When does the itchy skin occur?
Skin itches after shaving
Shaving can be extremely stressful, especially for sensitive and dry skin. In addition, sensitive skin areas are often not shaved carefully and carefully out of haste or carelessness and can therefore quickly lead to irritation. Proper care of the skin after shaving is also very important to prevent itching and a painful burning sensation. Impurities and small injuries to the skin caused by shaving can lead to inflammatory processes in the skin, the result of which are symptoms such as itching, pain, burning sensation and redness. But the use of the wrong care and shaving products can also irritate the skin. Shaving foam or aftershave lotions that contain fragrances or preservatives can cause irritation on sensitive skin. If after repeated use of a certain product, for example a shaving foam or body lotion, itching and burning occur, it is advisable to change the product once. Especially those who tend to have dry and sensitive skin should attach importance to the use of gentle products. Otherwise, always ensure that you use fresh razor blades.

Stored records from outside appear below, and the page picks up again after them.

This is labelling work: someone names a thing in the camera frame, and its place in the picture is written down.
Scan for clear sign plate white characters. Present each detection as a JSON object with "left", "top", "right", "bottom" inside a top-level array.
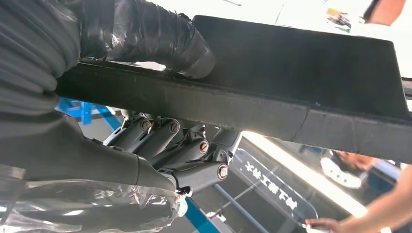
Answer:
[{"left": 230, "top": 148, "right": 319, "bottom": 229}]

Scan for blue metal shelf rack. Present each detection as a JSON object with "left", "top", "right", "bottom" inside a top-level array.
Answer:
[{"left": 58, "top": 98, "right": 123, "bottom": 131}]

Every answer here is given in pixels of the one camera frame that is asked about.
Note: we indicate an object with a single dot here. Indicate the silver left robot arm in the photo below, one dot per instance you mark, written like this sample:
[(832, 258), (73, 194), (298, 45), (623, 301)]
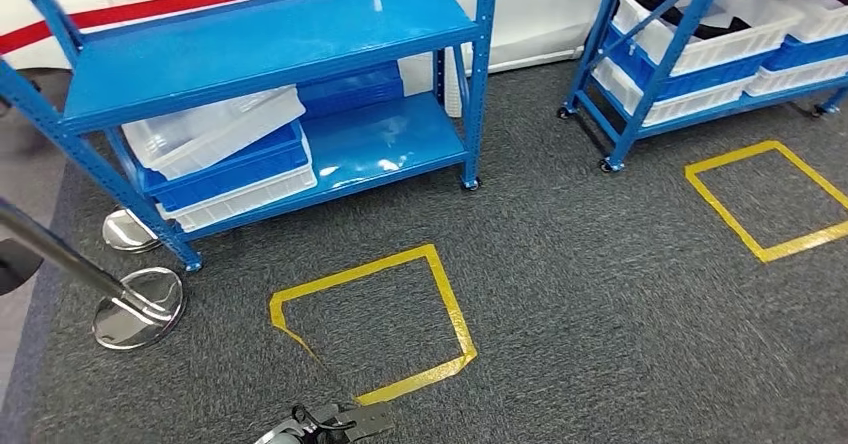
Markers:
[(281, 438)]

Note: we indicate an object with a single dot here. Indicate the blue metal shelf rack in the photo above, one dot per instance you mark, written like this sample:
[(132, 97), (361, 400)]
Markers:
[(265, 37)]

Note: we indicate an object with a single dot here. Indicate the yellow floor tape square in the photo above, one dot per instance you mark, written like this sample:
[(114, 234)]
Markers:
[(452, 302)]

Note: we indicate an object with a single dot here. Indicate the white plastic bin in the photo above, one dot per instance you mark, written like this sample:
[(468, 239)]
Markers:
[(795, 78), (821, 24), (199, 130), (252, 196), (689, 106)]

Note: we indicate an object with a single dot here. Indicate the white car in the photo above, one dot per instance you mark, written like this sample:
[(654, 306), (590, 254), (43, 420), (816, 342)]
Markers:
[(543, 10)]

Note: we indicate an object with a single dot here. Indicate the red barrier belt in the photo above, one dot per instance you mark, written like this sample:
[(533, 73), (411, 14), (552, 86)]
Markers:
[(199, 0)]

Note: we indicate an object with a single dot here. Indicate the blue wheeled cart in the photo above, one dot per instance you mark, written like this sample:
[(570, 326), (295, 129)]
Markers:
[(686, 30)]

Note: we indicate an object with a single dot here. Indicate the clear plastic bin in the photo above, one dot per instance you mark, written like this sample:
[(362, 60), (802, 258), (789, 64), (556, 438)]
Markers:
[(729, 43)]

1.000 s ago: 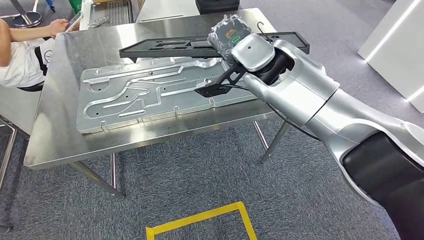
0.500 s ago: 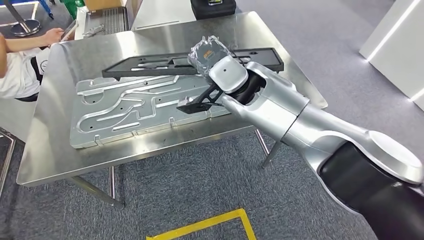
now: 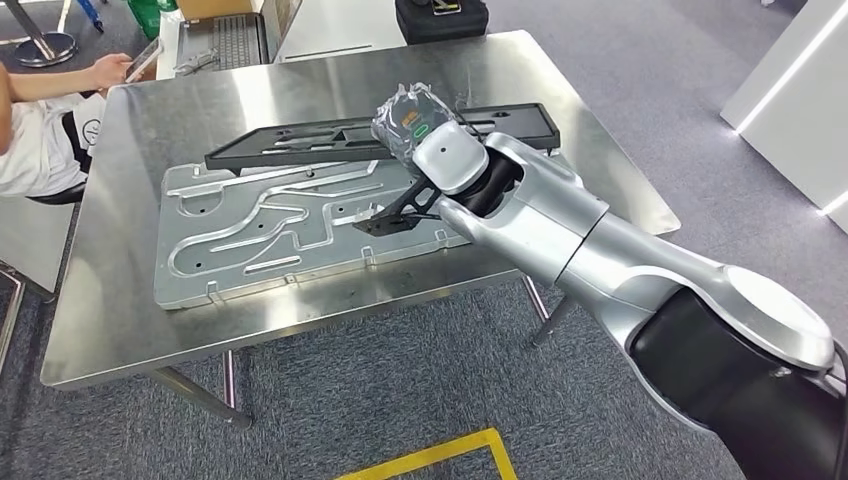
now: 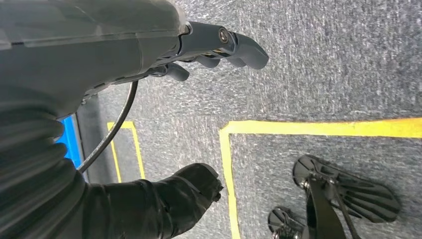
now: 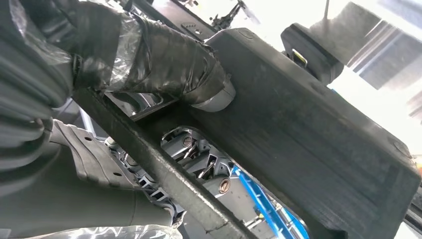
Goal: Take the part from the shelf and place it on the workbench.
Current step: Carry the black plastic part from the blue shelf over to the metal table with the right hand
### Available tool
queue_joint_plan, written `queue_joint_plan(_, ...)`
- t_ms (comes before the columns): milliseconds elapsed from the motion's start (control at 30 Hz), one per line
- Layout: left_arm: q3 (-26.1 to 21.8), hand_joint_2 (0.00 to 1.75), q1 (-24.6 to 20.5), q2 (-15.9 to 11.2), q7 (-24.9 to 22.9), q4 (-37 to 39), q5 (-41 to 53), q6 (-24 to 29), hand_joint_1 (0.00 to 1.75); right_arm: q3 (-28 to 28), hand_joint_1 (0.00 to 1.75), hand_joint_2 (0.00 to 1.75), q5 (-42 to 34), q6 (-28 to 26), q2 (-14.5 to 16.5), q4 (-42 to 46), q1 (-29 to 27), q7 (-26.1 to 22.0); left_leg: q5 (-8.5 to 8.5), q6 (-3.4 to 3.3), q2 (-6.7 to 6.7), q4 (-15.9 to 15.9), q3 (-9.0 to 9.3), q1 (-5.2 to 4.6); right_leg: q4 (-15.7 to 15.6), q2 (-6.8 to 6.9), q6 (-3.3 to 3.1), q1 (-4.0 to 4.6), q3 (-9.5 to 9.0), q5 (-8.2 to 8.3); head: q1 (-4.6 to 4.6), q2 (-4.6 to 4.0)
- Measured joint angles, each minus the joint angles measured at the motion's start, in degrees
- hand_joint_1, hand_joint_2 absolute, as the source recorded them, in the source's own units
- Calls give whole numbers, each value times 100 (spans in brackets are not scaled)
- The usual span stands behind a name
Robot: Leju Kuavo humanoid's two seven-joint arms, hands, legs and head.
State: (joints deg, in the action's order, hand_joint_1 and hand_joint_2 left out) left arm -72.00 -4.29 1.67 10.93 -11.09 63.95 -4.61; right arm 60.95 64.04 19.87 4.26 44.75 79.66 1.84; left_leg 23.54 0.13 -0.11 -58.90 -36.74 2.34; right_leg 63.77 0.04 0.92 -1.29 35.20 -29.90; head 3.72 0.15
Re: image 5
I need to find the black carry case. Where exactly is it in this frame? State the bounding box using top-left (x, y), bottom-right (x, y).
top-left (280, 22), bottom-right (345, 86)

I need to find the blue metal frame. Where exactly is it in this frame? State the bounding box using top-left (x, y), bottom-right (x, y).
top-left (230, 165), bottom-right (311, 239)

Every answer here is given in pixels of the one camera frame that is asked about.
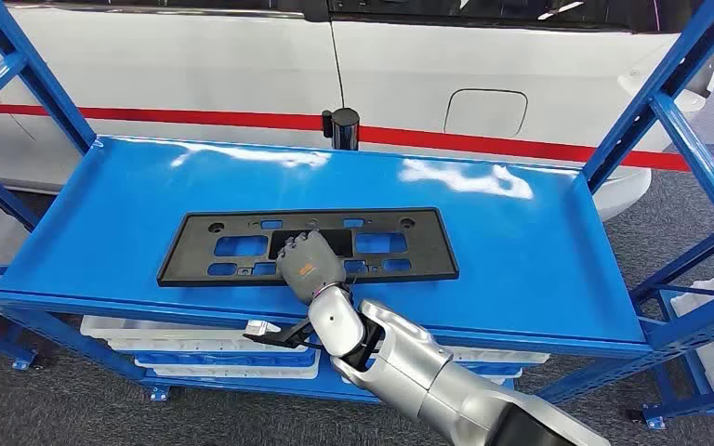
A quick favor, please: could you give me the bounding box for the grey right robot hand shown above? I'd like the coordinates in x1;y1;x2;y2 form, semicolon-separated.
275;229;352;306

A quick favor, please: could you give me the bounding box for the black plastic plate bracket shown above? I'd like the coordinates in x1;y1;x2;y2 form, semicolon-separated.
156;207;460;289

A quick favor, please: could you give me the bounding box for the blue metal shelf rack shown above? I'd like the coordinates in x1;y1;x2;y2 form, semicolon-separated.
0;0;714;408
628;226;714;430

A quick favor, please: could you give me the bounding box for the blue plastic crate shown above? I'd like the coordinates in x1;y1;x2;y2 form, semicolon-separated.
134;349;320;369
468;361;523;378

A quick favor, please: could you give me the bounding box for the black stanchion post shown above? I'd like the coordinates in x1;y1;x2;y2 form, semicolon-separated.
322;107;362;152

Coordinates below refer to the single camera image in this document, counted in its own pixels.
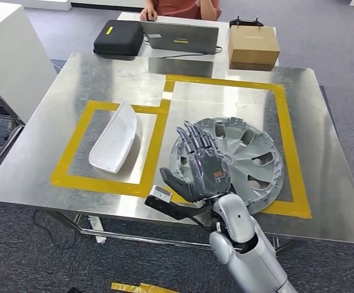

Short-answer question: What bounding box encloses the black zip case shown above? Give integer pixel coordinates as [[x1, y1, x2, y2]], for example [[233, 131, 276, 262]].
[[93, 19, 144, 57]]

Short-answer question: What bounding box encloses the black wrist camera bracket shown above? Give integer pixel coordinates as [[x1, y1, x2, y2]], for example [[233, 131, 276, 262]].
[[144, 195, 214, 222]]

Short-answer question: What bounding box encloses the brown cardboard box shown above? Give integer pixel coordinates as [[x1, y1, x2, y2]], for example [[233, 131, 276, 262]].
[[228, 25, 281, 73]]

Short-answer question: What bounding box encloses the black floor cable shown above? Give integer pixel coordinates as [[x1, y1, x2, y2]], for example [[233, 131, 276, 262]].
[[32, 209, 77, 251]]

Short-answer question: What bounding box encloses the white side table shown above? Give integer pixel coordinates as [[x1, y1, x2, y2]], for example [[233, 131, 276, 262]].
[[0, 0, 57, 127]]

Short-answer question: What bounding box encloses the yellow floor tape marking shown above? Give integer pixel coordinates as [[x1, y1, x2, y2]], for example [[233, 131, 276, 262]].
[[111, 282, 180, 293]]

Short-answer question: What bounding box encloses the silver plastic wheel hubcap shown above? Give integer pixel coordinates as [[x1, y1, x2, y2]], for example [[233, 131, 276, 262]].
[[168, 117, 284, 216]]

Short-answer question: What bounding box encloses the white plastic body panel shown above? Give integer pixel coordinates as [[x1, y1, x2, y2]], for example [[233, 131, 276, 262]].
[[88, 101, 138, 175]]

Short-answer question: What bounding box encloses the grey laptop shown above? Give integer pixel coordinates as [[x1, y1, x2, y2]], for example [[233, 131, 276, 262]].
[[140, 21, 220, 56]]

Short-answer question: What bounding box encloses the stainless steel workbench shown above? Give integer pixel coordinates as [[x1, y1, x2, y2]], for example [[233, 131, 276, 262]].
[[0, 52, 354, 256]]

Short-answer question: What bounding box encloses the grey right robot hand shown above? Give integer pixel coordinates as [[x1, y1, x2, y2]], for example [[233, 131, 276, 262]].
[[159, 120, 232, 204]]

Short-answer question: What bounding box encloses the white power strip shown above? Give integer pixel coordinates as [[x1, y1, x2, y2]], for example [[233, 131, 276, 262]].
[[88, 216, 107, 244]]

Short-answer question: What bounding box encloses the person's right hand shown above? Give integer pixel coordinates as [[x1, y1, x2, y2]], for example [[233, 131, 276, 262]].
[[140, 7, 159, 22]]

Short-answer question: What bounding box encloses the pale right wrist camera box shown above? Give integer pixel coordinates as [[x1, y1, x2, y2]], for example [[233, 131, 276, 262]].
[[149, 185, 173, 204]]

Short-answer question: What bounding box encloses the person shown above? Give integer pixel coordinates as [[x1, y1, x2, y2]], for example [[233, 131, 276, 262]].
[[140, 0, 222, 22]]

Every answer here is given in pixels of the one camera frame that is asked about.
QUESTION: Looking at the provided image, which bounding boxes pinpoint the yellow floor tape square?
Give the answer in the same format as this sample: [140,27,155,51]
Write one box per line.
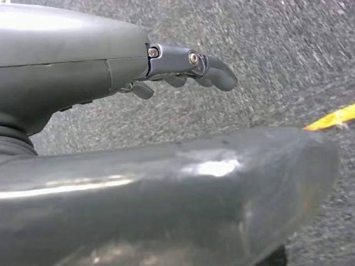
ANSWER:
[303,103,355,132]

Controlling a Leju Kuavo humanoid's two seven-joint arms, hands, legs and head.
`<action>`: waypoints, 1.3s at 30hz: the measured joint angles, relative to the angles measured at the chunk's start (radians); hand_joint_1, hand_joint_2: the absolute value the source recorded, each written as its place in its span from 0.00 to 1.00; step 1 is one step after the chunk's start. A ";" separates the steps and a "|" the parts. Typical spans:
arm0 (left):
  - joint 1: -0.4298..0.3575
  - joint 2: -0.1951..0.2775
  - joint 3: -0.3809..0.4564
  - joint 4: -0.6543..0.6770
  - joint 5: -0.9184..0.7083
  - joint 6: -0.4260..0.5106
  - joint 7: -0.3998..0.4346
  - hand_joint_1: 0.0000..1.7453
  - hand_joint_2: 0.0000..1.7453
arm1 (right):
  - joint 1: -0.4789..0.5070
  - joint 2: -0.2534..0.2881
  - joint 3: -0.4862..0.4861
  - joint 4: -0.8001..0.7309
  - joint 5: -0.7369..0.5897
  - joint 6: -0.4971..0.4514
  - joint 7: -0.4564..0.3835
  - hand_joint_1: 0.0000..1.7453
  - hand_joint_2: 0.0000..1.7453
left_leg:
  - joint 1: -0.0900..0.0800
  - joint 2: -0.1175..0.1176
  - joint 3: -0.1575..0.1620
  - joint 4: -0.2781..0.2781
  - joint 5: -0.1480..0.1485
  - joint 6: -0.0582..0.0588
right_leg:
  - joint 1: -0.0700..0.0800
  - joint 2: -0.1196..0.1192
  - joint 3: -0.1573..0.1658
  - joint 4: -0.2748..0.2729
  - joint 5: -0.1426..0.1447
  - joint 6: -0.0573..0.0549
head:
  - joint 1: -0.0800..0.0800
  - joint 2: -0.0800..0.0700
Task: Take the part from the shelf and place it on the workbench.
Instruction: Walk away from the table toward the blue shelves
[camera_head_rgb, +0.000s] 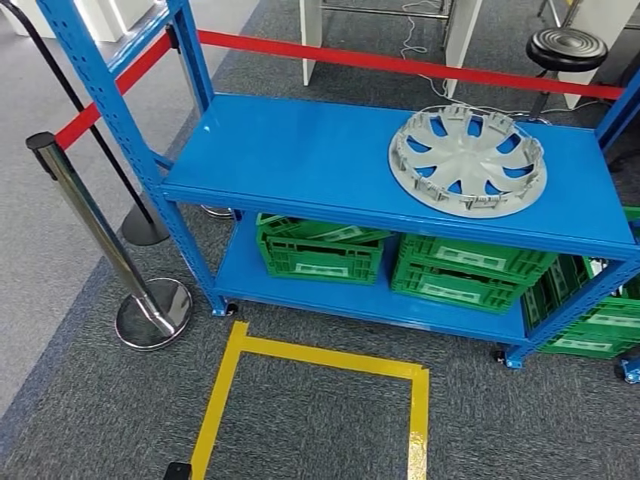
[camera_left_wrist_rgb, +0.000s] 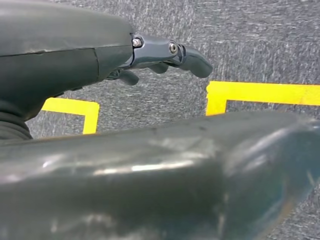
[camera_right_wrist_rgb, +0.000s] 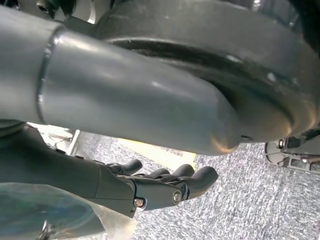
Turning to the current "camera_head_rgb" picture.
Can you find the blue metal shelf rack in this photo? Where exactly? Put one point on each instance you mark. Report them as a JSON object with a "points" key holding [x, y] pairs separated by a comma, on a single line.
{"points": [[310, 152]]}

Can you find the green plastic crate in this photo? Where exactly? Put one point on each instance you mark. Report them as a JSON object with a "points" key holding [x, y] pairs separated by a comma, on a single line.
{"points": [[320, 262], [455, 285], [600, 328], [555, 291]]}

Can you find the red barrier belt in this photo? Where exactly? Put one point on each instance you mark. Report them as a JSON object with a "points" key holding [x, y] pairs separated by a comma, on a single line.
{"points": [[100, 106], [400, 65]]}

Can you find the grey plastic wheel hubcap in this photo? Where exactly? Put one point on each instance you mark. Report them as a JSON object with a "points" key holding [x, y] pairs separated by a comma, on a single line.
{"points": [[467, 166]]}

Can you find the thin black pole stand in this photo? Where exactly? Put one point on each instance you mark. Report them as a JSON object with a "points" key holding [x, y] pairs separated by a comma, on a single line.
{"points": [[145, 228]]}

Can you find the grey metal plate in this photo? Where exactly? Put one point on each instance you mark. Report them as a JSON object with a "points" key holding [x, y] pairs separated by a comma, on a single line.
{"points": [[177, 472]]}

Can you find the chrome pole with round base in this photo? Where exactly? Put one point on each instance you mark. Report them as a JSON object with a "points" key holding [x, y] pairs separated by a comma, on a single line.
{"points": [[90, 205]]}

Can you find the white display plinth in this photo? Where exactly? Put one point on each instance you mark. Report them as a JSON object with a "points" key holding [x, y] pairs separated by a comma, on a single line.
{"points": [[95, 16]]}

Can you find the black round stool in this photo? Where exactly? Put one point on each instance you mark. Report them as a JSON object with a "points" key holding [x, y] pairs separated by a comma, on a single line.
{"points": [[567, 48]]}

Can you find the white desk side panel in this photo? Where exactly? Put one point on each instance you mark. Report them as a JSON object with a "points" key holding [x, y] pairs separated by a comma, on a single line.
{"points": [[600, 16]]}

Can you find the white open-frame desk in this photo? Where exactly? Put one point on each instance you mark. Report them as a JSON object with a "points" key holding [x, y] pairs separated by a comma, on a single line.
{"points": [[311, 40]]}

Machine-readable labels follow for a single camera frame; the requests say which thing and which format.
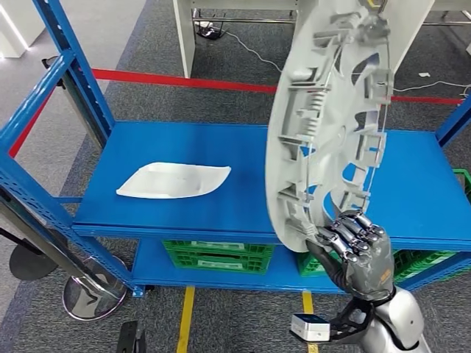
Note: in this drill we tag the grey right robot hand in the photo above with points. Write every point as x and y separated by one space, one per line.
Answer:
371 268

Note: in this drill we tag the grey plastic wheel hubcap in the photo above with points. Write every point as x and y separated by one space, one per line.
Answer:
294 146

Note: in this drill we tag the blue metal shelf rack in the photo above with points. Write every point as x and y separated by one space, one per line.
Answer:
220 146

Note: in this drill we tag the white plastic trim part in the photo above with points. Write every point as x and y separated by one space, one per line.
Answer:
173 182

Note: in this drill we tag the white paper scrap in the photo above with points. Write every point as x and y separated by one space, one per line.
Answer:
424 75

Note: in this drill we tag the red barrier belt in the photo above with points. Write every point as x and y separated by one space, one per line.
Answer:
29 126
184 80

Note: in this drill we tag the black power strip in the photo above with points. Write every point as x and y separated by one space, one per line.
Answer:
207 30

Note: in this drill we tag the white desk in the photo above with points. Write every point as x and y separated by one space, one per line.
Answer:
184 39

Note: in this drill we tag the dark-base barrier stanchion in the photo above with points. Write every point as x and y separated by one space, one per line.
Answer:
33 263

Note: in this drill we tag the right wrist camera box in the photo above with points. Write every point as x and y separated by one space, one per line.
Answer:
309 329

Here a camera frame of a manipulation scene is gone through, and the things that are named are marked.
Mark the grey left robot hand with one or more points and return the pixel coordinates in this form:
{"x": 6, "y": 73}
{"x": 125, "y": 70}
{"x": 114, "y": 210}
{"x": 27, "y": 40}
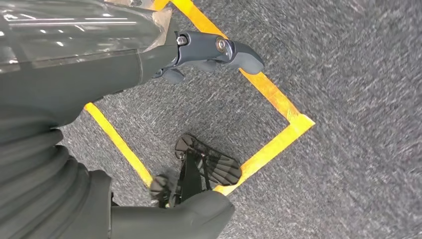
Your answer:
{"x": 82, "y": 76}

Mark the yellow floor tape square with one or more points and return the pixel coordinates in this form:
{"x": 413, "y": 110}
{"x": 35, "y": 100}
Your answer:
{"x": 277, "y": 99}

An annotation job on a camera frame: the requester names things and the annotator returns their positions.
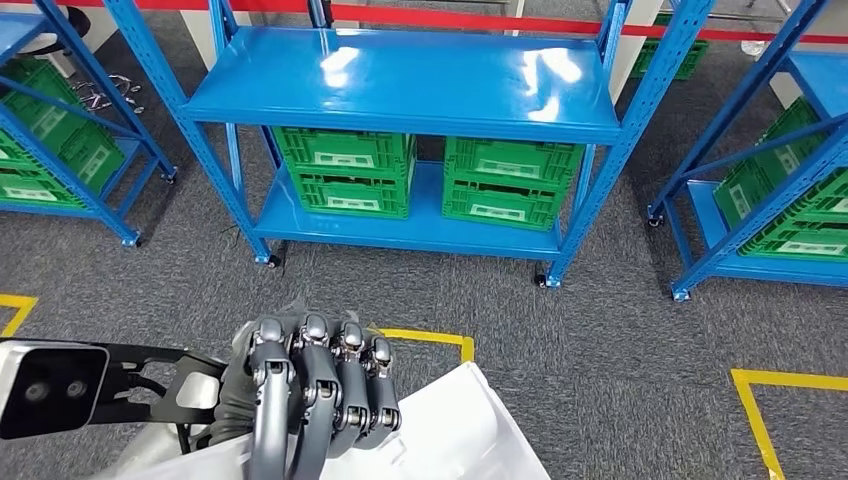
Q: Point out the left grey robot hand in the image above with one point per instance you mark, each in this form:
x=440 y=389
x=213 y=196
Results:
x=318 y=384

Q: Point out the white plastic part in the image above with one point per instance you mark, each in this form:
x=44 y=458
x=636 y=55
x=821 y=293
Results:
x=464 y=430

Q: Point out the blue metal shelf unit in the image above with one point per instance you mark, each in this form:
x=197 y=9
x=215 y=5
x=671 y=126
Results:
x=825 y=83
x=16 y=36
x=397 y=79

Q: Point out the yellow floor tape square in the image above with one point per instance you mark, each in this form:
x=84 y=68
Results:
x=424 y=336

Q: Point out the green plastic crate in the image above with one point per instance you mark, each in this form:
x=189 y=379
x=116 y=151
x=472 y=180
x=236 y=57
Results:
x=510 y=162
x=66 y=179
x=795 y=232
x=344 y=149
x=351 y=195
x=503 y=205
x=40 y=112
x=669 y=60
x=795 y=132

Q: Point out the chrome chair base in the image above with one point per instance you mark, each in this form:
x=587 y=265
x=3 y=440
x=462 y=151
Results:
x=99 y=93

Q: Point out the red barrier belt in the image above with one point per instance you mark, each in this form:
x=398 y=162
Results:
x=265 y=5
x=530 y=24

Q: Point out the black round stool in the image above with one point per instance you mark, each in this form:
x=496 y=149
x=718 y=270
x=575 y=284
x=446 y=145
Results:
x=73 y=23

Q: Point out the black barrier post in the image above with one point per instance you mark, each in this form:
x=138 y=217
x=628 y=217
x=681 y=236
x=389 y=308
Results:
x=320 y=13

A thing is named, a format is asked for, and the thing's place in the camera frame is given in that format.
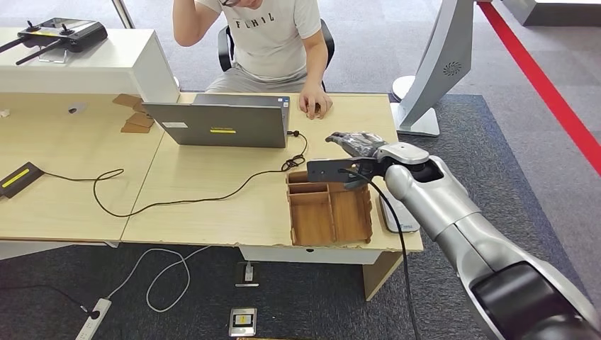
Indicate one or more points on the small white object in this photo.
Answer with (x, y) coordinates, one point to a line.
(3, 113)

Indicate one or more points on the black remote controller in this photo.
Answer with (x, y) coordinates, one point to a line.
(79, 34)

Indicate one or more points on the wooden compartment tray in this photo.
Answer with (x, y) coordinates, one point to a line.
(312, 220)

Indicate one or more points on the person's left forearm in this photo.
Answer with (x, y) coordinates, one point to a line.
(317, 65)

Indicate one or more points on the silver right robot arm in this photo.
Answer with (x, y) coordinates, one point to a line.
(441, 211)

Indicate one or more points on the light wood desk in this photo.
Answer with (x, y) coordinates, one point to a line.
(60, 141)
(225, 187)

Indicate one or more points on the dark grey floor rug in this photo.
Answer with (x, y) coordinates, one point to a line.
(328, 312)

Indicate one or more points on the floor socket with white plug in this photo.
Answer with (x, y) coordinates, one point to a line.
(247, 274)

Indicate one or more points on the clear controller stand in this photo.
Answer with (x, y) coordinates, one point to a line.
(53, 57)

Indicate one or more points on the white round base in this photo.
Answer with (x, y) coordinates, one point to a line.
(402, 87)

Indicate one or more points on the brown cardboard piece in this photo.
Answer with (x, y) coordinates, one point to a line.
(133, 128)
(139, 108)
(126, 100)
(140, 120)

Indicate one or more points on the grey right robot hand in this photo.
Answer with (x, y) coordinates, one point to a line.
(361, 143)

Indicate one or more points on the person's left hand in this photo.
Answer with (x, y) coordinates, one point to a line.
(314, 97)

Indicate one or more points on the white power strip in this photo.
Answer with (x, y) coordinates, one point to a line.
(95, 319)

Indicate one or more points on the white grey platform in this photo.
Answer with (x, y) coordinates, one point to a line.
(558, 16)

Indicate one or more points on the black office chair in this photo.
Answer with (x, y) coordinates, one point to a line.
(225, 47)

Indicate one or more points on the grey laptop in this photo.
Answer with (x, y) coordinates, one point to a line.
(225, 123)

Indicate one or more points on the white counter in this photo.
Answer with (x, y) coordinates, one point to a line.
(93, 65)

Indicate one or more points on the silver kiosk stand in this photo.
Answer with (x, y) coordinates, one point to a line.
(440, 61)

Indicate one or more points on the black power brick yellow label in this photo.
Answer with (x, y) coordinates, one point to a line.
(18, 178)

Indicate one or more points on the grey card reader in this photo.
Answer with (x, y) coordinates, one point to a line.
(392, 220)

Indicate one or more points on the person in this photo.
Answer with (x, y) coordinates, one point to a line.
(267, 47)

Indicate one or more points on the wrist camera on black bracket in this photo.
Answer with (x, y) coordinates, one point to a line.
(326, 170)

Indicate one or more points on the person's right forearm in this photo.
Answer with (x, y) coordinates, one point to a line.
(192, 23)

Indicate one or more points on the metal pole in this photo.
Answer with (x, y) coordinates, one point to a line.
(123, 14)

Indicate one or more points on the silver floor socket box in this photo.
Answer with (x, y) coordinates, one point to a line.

Read more on the topic: Skin itches after shaving
Skin itches after sunburn
Sunburn is a common one Photodermatosiswhich occurs mainly in the summer and spring months. Careless and long sunbathing, a lack of sun protection and the aggressive midday sun can quickly lead to sunburns - especially with sensitive skin and light skin types. But artificial sunbathing in solariums also play a major role in the development of sunburn. This is an acute inflammatory reaction of the skin that shows its maximum severity around 12 to 24 hours after exposure to the sun. Typically, redness, itching and burning pain occur on the affected skin areas. With more severe burns, general symptoms such as fever and nausea can occur. In this case, blistering of the skin can also occur. The symptoms usually subside within a week and are perceived as very distressing by those affected, especially in the first few days. Cooling and moist compresses, as well as lotions, gels or creams with betamethasone are suitable for relieving itching and pain. In the case of severe sunburn, anti-inflammatory and pain-relieving drugs such as diclofenac and ibuprofen are also used. Severe sunburns in particular should be treated by a doctor, as they can be life-threatening if they are large.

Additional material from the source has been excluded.